Zoeller had played well coming in, having won his first Tour title at the San Diego Open. That initial look and Beard’s knowledge increased his confidence. Seventy-four holes later, he defeated Tom Watson and Ed Sneed on the second hole of the tournament’s first sudden-death playoff, making an 8-foot birdie putt after an 8-iron approach from 150 yards at the 445-yard 11th.
When Zoeller’s ball came to rest on that green, Beard repeated what he had all week: He read the putt from the fairway. “That’s a right-edge putt,” Beard informed. “Concentrate on your speed.”
“He did that every time,” Zoeller marveled. “Every time. That’s pretty damn impressive – to stand there 180 yards or 150 away and the man’s telling you how the putt breaks.”

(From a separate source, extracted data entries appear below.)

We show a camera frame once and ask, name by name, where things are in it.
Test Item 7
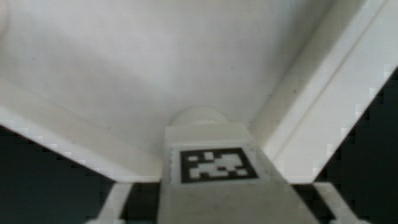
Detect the white table leg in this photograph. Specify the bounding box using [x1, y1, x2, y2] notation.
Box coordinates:
[157, 107, 318, 224]

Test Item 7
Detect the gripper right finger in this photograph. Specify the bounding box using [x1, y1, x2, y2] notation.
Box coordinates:
[313, 182, 372, 224]

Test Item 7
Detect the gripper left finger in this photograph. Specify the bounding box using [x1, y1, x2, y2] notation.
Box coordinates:
[86, 183, 134, 224]

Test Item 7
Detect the white square table top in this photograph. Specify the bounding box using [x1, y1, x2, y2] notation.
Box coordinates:
[0, 0, 398, 183]

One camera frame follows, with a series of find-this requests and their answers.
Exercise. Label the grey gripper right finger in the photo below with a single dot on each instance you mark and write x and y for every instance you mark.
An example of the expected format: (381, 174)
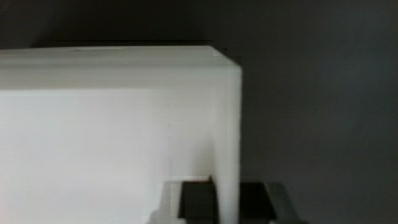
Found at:
(266, 204)

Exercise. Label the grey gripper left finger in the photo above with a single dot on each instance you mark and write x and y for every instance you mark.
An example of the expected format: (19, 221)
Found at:
(189, 205)

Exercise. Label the white drawer cabinet frame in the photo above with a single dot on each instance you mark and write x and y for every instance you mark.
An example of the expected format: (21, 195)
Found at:
(120, 124)

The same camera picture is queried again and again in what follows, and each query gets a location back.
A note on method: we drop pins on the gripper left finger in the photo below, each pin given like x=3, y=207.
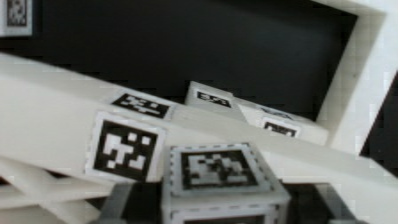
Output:
x=113, y=206

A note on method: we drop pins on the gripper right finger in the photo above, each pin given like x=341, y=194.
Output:
x=335, y=206

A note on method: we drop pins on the white chair back part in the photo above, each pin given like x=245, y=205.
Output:
x=49, y=101

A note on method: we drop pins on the white chair leg with tag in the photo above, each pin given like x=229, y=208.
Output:
x=284, y=123

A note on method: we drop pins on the small white tagged cube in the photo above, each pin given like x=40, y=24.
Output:
x=16, y=18

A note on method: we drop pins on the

Sneed began Sunday five strokes ahead of Watson and six up on Zoeller. Zoeller looked like an improbable champion as late as 16 after Sneed, in the group behind, matched Zoeller’s birdie at 15. But Zoeller would birdie 17 and save par from 7 feet at 18 while Sneed bogeyed the last three on a pair of three-putts and a missed 6-footer.
Zoeller’s shot of the tournament was a 3-wood approach at 15, where he faced a 235-yard carry into a stiff wind. He pulled it off and made a two-putt birdie, but not before deliberation in the fairway. “I told him, ‘You gotta go if you want to win the tournament,’ ” recalls Beard, now 68 and a longtime waste-and-water operator at a local paper company.
Back then, an unwritten rule governed second-shot decisions at the 15th: If a player could see the fronting water, the green light was on and layup off. So Beard asked Zoeller if he could see water.
“Hell, no, I don’t see water,” Zoeller said.
“Get on my shoulders and tell me if you can see it now,” Beard responded before adding, “We gotta go.”
“All right,” Zoeller finally agreed. “Let’s go.”
That decision aligns with what Zoeller considers the foundation of his career. “I’m not scared to screw up,” the 10-time PGA Tour winner said. “Too many of these kids today are afraid they’re going to screw up. You can’t play this game scared.”
Zoeller and Beard remained united on why it's difficult for first-time contestants to pull off the feat. Beard says Tour caddies, who began working Augusta in the early 1980s, don’t read the greens as well as National loopers, adding, “That’s the whole key to the course.” Zoeller seconds the value of education. “There’s a lot of local knowledge, so there’s a positive in taking one of those caddies. To have that second opinion and know it’s right, there’s something to that.”